「ライブラリなし」と明示して依頼する
最近のプロジェクトではjQueryを使わずバニラJSで実装するケースが増えています。AIへの依頼時に「jQueryやライブラリを使わず、バニラJavaScriptで実装してください」と明示するのが大切です。
プロンプト例(ダークモードトグル)
「バニラJavaScriptでダークモード切り替えを実装してください。
・ボタンクリックで body に .dark-mode クラスをトグルする
・ユーザーの設定を localStorage に保存し、次回訪問時も維持する
・OS設定(prefers-color-scheme)を初期値として使用する
・ES2020以降の構文(const/let・アロー関数・async/await)で書いてください。」
バニラJSで依頼できる実装例
- Intersection Observer:「スクロールで要素が表示エリアに入ったら .is-visible クラスを付与する。」
- コピーボタン:「クリックでテキストをクリップボードにコピーし、’コピーしました’メッセージを2秒表示。」
- 文字カウンター:「テキストエリアの入力文字数をリアルタイム表示。最大200文字で色変化。」
- 画像遅延読み込み:「data-src属性の画像を表示領域に入ったときに読み込むlazyload実装。」
- スクロール進捗バー:「ページ上部にスクロール進捗を示す細いプログレスバーを表示。」
モダンな構文を指定するコツ
「ES2020以降の構文を使ってください。
const/let を使い var は使わないでください。
async/await で非同期処理を書いてください。
アロー関数を使ってください。」
💡 コツ:AIが生成したコードが古い書き方(ES5など)になっていた場合は「ES2020以降の構文に書き直してください」と追加指示するだけで簡単に更新できます。
バニラJSとは?
「バニラJS(Vanilla JS)」とは、「ライブラリやフレームワークを一切使わない、純粋なJavaScript」のことです。
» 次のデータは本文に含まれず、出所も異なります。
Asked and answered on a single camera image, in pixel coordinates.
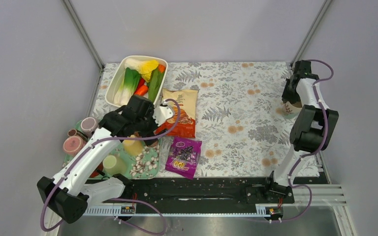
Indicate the light green mug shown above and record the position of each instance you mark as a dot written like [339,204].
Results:
[114,165]

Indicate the toy orange carrot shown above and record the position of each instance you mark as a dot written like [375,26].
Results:
[142,90]

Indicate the salmon pink mug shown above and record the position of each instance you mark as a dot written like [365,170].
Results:
[149,143]

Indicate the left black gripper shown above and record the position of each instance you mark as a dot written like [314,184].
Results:
[150,132]

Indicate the toy bok choy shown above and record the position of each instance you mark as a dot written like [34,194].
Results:
[127,88]

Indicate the green floral tray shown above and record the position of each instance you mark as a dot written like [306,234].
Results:
[143,166]

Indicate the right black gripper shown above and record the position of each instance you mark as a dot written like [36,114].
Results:
[286,97]

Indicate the cassava chips bag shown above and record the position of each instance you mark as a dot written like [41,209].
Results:
[187,100]

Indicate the pink ribbed mug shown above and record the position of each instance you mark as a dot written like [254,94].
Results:
[72,145]

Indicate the toy napa cabbage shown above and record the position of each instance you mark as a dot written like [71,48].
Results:
[144,68]

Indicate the yellow mug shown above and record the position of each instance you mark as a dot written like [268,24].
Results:
[133,147]

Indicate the lilac mug black handle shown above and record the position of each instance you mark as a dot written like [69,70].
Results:
[89,125]

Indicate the toy green cucumber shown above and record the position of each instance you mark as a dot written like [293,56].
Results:
[156,79]

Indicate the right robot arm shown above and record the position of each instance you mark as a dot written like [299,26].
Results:
[310,133]

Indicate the red mug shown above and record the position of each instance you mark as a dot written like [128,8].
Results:
[98,171]

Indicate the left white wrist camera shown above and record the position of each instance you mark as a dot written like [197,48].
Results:
[162,114]

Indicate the purple candy bag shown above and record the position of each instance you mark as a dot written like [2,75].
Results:
[183,157]

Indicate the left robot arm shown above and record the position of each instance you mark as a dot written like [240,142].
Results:
[66,193]

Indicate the small brown cup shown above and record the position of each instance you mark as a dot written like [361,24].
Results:
[72,132]

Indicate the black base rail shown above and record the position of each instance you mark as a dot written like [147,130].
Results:
[223,195]

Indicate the cream beige mug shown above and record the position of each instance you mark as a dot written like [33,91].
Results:
[291,108]

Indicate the toy red pepper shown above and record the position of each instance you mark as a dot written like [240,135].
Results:
[141,83]

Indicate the white vegetable tub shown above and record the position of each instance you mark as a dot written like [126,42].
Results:
[119,76]

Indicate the floral tablecloth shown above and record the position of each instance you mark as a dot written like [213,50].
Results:
[239,116]

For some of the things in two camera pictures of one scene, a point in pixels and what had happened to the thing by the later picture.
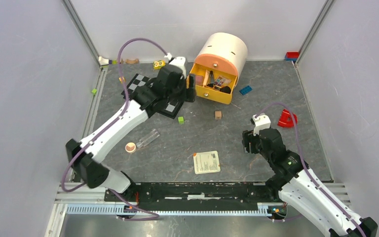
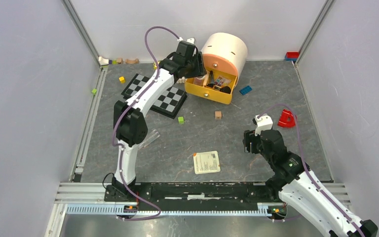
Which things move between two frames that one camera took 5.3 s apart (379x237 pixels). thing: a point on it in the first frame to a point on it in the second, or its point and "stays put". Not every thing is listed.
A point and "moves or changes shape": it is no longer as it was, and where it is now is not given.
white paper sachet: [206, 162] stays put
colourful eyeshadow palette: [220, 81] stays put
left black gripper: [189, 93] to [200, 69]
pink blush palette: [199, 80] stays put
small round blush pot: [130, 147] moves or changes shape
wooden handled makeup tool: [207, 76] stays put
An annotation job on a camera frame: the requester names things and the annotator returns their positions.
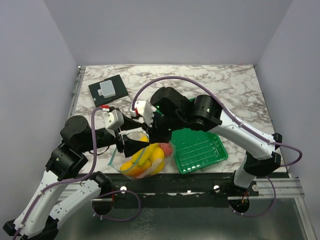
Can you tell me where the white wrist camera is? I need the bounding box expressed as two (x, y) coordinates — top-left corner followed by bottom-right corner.
(102, 107), (124, 131)
(130, 100), (154, 128)

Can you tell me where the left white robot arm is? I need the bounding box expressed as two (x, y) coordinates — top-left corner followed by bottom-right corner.
(3, 114), (142, 240)

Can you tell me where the clear zip top bag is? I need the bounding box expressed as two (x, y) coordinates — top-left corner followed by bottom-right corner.
(108, 142), (176, 180)

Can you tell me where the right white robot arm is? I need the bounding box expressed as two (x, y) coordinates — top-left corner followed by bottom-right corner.
(143, 87), (281, 196)

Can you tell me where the yellow banana bunch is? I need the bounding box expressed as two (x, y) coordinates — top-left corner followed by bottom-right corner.
(131, 143), (159, 167)

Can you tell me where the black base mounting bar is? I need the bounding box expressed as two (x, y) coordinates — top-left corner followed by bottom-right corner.
(89, 173), (258, 209)

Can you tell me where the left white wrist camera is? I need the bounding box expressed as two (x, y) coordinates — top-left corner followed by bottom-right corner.
(102, 107), (124, 131)

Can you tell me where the white grey small router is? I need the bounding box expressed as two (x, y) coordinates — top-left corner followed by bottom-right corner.
(98, 80), (116, 98)

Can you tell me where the black network box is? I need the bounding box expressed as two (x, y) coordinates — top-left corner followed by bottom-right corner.
(88, 74), (129, 107)

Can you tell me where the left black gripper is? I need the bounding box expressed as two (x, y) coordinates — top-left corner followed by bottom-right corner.
(80, 113), (151, 156)

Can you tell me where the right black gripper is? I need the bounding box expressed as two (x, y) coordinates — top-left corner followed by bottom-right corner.
(141, 110), (185, 145)

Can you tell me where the green plastic tray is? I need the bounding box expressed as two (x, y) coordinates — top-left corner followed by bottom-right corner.
(168, 97), (229, 175)

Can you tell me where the red apple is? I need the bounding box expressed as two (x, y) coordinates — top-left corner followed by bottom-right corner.
(159, 143), (174, 158)

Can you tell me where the yellow orange mango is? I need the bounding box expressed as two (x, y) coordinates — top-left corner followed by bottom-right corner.
(119, 159), (165, 179)

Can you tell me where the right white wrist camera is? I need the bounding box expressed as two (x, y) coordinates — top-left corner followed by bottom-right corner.
(130, 100), (154, 128)

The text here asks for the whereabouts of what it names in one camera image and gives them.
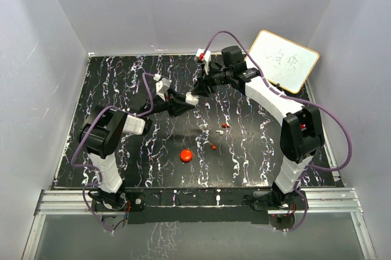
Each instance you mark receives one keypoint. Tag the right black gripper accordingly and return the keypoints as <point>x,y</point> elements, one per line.
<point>201,86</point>

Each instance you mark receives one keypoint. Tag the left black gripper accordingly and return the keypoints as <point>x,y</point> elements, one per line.
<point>177,104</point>

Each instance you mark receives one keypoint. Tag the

「バニラ(Vanilla)」という言葉は、アイスクリームの標準的なフレーバーであることから、ITの世界では「カスタマイズされていない標準的な状態」を指す隠語として使われています。
あえて便利なフレームワークを使わずに書くことには、大きな利点があります。
- 圧倒的な動作速度: 追加のライブラリを読み込む必要がないため、ダウンロードサイズが小さく、処理が最速です。
- 依存関係がない: ライブラリのバージョンアップによるバグ(破壊的変更)に怯える必要がありません。
- 本質的なスキルの向上: JavaScriptそのものの仕組み(DOM操作やイベント処理など)を深く理解できるようになります。